Triple-negative breast cancer (TNBC), representing 15% of breast carcinomas, is an aggressive breast cancer subtype with a high probability of metastasis and limited treatment options. Noticeably, BRCA-deficiency occurs in 25% of the TNBCs and results in deficient homologous recombination (HR) repair. Interestingly, PARP inhibitors (PARPi) have shown synthetic lethality in a BRCA-deficient context; however, their efficacy is frequently hampered by intrinsic or acquired resistance mechanisms involving restoration of the HR. In that regard, the role of some CDKs proven to regulate key HR actors was of interest to us. In this study, we aimed to understand the rewiring pathways determining resistance to PARPi in BRCA-deficient cancers and to assess the role of transcriptional regulating CDKs such as CDK7, CDK9, or CDK12 in the transcriptional regulation of key HR genes. Our ultimate goal was to determine whether and which CDK inhibitors could be effective approaches to repress HR gene expression and induce pharmacological HR-deficiency. As such, these CDK-inhibitors (CDKi) could be molecules of choice allowing sensitization of tumors that would otherwise respond poorly to DNA damaging treatment. With this purpose, we used in vitro and in vivo (PDX) models of TNBC and studied the attenuation of the HR response in tumor cells and PDX models treated with CDK-inhibitors. Our final aim was to determine the most efficient combination of CDKi and PARPi Our HR read outs were RAD51 and BRCA1 foci formation upon PARPi treatment.

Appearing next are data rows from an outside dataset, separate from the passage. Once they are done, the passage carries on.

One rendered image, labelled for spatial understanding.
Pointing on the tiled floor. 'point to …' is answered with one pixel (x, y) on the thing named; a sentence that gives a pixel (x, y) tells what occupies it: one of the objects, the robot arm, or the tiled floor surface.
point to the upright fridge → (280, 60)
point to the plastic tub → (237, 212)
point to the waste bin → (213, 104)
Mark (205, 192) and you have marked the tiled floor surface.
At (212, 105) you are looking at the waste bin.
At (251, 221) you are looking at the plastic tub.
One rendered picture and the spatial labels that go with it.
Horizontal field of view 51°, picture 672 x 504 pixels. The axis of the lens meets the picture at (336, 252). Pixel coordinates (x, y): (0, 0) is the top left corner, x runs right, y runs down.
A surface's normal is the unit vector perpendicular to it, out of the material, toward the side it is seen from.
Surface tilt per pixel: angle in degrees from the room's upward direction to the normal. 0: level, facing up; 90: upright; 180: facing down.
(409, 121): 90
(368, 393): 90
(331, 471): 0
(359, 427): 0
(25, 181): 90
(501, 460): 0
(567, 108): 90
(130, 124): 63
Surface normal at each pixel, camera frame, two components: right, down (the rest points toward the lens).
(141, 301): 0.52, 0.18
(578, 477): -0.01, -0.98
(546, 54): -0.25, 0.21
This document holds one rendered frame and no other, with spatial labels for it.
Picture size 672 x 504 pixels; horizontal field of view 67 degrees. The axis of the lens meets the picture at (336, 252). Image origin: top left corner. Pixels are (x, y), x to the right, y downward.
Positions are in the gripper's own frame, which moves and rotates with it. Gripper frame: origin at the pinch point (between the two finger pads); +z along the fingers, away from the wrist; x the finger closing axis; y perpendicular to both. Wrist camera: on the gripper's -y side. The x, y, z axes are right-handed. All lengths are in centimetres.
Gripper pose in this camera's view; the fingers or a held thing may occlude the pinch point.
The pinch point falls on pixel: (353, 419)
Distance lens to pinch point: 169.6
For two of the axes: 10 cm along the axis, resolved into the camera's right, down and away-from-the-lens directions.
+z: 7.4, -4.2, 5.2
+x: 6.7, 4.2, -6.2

We also measured the modification of RNA and protein expression levels induced by CDKi treatment on a series of diagnostic HR genes (BRCA2, PALB2, ATR, FANCD2), as a measure of HR repression. We present data comparing the relative efficiency of three 3 CDKi; dinaciclib, NVP-2, and SR-4835, which have different specificities and inhibit different CDKs with variable efficacy.